17 gennaio 2021
Aggiornato 13:00
Progetto

La Biblioteca del Futuro di Katie Paterson dove i libri si leggono tra 100 anni

Il primo esperimento di archeologia futuribile, firmato dall'artista scozzese, prevede che ogni autore coinvolto metta a disposizione una propria opera inedita che verrà letta solo tra 100 anni.

OSLO - Un work in progress a cielo aperto, una sorta di museo del futuro en plein air che rappresenta una novità assoluta: si chiama Future Library ed è il primo esperimento di archeologia futuribile. L'idea è dell'artista scozzese Katie Paterson, classe '81 e talento da vendere, che si è immaginata un'enorme biblioteca che si comporrà via via nel tempo, coinvolgendo autori, artisti e professionalità che dovranno in qualche modo passarsi il testimone per portare a termine l’opera e renderla infine disponibile alle future generazioni. Come? Mettendo a disposizione una propria opera inedita che verrà letta solo tra 100 anni.

OGNI ANNO FINO AL 2114 UN NUOVO LIBRO - L'artista, che vive e lavora a Berlino, quest’estate in Norvegia ha iniziato la realizzazione del progetto in sordina, mettendo a dimora un bosco di mille alberi nei dintorni di Oslo. A partire da quest’anno, ogni anno fino al 2114, un autore sarà invitato a contribuire con un nuovo testo per la biblioteca. Tra 100 anni gli alberi saranno abbattuti per fornire la carta con cui saranno stampati tutti i testi raccolti e solo allora potranno essere finalmente letti. Nel frattempo, tutti i libri saranno conservati nella New Public Deichmanske Library di Oslo, in una sala progettata appositamente, rivestita di legno, nella quale saranno scolpiti i nomi degli autori e i titoli delle opere.

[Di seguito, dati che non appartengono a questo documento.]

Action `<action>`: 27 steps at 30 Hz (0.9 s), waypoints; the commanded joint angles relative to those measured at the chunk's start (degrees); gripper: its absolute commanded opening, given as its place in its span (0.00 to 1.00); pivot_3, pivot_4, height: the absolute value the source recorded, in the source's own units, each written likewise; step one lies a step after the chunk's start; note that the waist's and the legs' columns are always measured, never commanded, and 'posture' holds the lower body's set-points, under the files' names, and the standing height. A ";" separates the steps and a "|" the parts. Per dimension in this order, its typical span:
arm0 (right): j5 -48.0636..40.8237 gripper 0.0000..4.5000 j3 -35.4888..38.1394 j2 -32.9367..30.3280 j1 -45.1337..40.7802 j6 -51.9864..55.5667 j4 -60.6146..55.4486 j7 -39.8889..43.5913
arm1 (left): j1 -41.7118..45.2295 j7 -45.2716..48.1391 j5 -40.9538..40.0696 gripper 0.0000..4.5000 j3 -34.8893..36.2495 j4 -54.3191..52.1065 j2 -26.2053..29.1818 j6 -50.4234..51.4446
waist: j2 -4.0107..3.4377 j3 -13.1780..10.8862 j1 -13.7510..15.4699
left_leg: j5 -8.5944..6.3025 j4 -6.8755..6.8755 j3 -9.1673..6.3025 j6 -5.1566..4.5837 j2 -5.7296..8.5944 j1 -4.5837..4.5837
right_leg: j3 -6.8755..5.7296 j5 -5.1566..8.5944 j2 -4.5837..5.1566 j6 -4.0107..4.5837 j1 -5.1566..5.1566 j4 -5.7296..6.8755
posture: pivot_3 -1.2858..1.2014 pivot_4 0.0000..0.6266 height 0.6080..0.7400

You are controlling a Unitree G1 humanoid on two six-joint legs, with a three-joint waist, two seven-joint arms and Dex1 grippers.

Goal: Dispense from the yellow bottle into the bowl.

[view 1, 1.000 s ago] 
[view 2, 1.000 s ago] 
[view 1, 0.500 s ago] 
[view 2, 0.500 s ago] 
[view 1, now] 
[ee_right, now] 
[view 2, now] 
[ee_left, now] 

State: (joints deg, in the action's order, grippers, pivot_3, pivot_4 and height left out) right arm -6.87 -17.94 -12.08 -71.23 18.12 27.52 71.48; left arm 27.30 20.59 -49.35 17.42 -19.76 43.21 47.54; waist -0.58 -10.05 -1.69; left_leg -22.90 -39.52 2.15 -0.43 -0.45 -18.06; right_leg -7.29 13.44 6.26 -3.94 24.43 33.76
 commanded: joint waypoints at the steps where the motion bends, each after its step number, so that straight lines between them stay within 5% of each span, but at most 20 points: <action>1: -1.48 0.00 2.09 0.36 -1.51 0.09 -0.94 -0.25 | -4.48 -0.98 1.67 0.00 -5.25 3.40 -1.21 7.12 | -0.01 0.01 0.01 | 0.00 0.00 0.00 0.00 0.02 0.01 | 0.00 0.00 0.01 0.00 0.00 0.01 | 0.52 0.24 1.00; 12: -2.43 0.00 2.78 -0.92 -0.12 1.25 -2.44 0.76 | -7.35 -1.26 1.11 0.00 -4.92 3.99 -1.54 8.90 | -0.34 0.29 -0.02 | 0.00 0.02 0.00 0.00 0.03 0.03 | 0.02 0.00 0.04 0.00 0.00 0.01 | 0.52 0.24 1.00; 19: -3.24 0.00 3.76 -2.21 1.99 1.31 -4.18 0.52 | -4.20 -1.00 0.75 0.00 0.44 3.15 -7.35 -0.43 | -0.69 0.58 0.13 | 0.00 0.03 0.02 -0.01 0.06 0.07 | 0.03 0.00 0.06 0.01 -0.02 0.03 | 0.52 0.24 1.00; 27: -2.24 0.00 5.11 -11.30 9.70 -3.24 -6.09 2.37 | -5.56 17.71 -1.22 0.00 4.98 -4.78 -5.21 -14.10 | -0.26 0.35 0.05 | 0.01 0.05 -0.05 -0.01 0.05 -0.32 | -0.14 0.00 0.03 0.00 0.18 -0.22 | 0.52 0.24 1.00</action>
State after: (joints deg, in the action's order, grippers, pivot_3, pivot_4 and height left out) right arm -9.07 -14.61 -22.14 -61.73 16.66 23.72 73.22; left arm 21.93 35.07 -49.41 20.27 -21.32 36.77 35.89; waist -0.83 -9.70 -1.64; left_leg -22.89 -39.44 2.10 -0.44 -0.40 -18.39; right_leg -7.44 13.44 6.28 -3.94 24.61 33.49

UOMO E NATURA - Considerata una delle più innovative artiste contemporanee, Katie Paterson ha esposto le sue opere in tutto il mondo, nelle maggiori istituzioni internazionali. Suoi lavori sono stati acquisiti dal Guggenheim di New York e dalla Scottish National Gallery of Modern Art. Le sue opere si avvalgono di sofisticate tecnologie e competenze specialistiche per creare legami intimi, poetici e filosofici tra le persone e il loro ambiente naturale, combinando una sensibilità romantica con un approccio basato sulla ricerca.

LA ATWOOD PRIMA SCRITTRICE - La prima autrice a contribuire al progetto innovativo della Future Lybrary sarà Margaret Atwood, autrice e poetessa canadese, impegnata nella critica letteraria e sui temi del femminismo, vincitrice, tra gli altri, del prestigioso "Booker Prize" e famosa per essere la scrittrice di narrativa fantasy e fantascientifica, vivente, più premiata al mondo. «Quando si scrive un libro – ha commentato – non si sa chi lo sta per leggere, e non si sa quando lo farà. Non si sa chi saranno i vostri lettori, non si conosce la loro età o il loro sesso o la nazionalità, né qualsiasi altra cosa su di loro. Così i libri, sono davvero come un messaggio nella bottiglia».